INFORMATION PROVIDED Start Marker
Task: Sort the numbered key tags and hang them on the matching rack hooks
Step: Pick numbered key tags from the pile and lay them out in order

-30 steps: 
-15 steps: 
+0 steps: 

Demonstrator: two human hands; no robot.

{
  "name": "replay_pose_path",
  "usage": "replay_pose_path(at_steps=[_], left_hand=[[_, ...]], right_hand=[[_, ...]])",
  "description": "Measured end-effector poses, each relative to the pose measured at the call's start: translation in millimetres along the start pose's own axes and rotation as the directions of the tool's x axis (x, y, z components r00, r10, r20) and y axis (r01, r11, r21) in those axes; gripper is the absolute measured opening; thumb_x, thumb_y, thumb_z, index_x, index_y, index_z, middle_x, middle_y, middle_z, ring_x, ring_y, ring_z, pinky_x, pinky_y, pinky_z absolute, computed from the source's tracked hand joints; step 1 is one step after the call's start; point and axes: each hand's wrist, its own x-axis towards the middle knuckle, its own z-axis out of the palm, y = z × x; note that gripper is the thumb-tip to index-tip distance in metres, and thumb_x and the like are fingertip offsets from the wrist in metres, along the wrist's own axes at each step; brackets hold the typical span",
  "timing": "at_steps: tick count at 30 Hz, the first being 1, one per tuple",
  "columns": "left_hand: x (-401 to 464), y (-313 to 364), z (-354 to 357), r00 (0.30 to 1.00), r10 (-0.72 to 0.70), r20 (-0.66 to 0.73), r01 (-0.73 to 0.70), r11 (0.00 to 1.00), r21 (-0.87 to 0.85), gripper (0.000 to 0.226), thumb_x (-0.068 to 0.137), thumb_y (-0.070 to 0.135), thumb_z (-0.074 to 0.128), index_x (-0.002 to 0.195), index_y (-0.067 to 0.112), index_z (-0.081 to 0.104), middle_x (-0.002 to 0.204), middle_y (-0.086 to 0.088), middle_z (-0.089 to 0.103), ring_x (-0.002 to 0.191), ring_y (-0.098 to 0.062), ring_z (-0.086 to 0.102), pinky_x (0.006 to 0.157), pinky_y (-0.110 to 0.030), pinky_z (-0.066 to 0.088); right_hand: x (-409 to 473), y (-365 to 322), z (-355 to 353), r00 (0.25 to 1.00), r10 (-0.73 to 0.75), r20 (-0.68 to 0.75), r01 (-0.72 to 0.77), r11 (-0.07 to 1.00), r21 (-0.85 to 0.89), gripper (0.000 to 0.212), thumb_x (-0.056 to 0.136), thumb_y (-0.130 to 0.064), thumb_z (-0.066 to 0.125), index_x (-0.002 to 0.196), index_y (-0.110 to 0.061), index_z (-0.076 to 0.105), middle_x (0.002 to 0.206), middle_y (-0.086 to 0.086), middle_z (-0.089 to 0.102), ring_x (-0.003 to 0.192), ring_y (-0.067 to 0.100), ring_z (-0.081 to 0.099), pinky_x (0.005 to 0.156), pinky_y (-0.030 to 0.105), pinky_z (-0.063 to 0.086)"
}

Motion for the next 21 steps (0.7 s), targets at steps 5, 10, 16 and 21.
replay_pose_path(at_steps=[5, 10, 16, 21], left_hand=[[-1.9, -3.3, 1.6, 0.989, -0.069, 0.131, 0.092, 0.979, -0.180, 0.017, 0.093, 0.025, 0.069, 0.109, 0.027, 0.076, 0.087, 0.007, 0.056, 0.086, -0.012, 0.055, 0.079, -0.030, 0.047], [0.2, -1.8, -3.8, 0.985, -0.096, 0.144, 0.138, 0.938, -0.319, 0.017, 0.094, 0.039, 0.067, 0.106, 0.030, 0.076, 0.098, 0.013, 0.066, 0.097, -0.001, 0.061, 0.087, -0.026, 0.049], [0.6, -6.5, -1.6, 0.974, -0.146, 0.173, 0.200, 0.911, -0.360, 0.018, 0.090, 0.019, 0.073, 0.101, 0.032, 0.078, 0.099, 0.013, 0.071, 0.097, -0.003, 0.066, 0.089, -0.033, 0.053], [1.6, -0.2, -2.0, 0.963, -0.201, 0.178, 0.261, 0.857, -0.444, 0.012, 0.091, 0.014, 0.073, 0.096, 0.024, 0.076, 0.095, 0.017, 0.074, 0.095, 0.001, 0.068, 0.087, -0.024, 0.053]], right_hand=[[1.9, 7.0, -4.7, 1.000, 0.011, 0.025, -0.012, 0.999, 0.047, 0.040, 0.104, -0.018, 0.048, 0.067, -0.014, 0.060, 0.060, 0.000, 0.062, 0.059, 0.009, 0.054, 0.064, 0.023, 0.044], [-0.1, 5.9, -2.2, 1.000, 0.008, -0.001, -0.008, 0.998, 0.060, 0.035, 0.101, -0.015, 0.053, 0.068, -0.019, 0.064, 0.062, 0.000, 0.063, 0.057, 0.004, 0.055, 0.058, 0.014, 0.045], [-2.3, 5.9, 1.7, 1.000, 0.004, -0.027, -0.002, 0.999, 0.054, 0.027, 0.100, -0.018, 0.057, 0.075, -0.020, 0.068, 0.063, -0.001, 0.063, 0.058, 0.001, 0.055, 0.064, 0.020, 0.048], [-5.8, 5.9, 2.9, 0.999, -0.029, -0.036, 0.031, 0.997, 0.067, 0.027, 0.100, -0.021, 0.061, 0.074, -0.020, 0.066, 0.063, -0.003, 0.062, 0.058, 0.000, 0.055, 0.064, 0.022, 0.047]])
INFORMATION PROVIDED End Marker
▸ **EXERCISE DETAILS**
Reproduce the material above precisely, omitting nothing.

▸ **EXERCISE RESULT**
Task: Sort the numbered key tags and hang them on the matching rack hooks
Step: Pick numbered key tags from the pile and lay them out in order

-30 steps: 
-15 steps: 
+0 steps: 

Demonstrator: two human hands; no robot.

{
  "name": "replay_pose_path",
  "usage": "replay_pose_path(at_steps=[_], left_hand=[[_, ...]], right_hand=[[_, ...]])",
  "description": "Measured end-effector poses, each relative to the pose measured at the call's start: translation in millimetres along the start pose's own axes and rotation as the directions of the tool's x axis (x, y, z components r00, r10, r20) and y axis (r01, r11, r21) in those axes; gripper is the absolute measured opening; thumb_x, thumb_y, thumb_z, index_x, index_y, index_z, middle_x, middle_y, middle_z, ring_x, ring_y, ring_z, pinky_x, pinky_y, pinky_z absolute, computed from the source's tracked hand joints; step 1 is one step after the call's start; point and axes: each hand's wrist, its own x-axis towards the middle knuckle, its own z-axis out of the palm, y = z × x; note that gripper is the thumb-tip to index-tip distance in metres, and thumb_x and the like are fingertip offsets from the wrist in metres, along the wrist's own axes at each step; brackets hold the typical span",
  "timing": "at_steps: tick count at 30 Hz, the first being 1, one per tuple",
  "columns": "left_hand: x (-401 to 464), y (-313 to 364), z (-354 to 357), r00 (0.30 to 1.00), r10 (-0.72 to 0.70), r20 (-0.66 to 0.73), r01 (-0.73 to 0.70), r11 (0.00 to 1.00), r21 (-0.87 to 0.85), gripper (0.000 to 0.226), thumb_x (-0.068 to 0.137), thumb_y (-0.070 to 0.135), thumb_z (-0.074 to 0.128), index_x (-0.002 to 0.195), index_y (-0.067 to 0.112), index_z (-0.081 to 0.104), middle_x (-0.002 to 0.204), middle_y (-0.086 to 0.088), middle_z (-0.089 to 0.103), ring_x (-0.002 to 0.191), ring_y (-0.098 to 0.062), ring_z (-0.086 to 0.102), pinky_x (0.006 to 0.157), pinky_y (-0.110 to 0.030), pinky_z (-0.066 to 0.088); right_hand: x (-409 to 473), y (-365 to 322), z (-355 to 353), r00 (0.25 to 1.00), r10 (-0.73 to 0.75), r20 (-0.68 to 0.75), r01 (-0.72 to 0.77), r11 (-0.07 to 1.00), r21 (-0.85 to 0.89), gripper (0.000 to 0.212), thumb_x (-0.056 to 0.136), thumb_y (-0.130 to 0.064), thumb_z (-0.066 to 0.125), index_x (-0.002 to 0.196), index_y (-0.110 to 0.061), index_z (-0.076 to 0.105), middle_x (0.002 to 0.206), middle_y (-0.086 to 0.086), middle_z (-0.089 to 0.102), ring_x (-0.003 to 0.192), ring_y (-0.067 to 0.100), ring_z (-0.081 to 0.099), pinky_x (0.005 to 0.156), pinky_y (-0.030 to 0.105), pinky_z (-0.063 to 0.086)"
}

Motion for the next 21 steps (0.7 s), targets at steps 5, 10, 16 and 21.
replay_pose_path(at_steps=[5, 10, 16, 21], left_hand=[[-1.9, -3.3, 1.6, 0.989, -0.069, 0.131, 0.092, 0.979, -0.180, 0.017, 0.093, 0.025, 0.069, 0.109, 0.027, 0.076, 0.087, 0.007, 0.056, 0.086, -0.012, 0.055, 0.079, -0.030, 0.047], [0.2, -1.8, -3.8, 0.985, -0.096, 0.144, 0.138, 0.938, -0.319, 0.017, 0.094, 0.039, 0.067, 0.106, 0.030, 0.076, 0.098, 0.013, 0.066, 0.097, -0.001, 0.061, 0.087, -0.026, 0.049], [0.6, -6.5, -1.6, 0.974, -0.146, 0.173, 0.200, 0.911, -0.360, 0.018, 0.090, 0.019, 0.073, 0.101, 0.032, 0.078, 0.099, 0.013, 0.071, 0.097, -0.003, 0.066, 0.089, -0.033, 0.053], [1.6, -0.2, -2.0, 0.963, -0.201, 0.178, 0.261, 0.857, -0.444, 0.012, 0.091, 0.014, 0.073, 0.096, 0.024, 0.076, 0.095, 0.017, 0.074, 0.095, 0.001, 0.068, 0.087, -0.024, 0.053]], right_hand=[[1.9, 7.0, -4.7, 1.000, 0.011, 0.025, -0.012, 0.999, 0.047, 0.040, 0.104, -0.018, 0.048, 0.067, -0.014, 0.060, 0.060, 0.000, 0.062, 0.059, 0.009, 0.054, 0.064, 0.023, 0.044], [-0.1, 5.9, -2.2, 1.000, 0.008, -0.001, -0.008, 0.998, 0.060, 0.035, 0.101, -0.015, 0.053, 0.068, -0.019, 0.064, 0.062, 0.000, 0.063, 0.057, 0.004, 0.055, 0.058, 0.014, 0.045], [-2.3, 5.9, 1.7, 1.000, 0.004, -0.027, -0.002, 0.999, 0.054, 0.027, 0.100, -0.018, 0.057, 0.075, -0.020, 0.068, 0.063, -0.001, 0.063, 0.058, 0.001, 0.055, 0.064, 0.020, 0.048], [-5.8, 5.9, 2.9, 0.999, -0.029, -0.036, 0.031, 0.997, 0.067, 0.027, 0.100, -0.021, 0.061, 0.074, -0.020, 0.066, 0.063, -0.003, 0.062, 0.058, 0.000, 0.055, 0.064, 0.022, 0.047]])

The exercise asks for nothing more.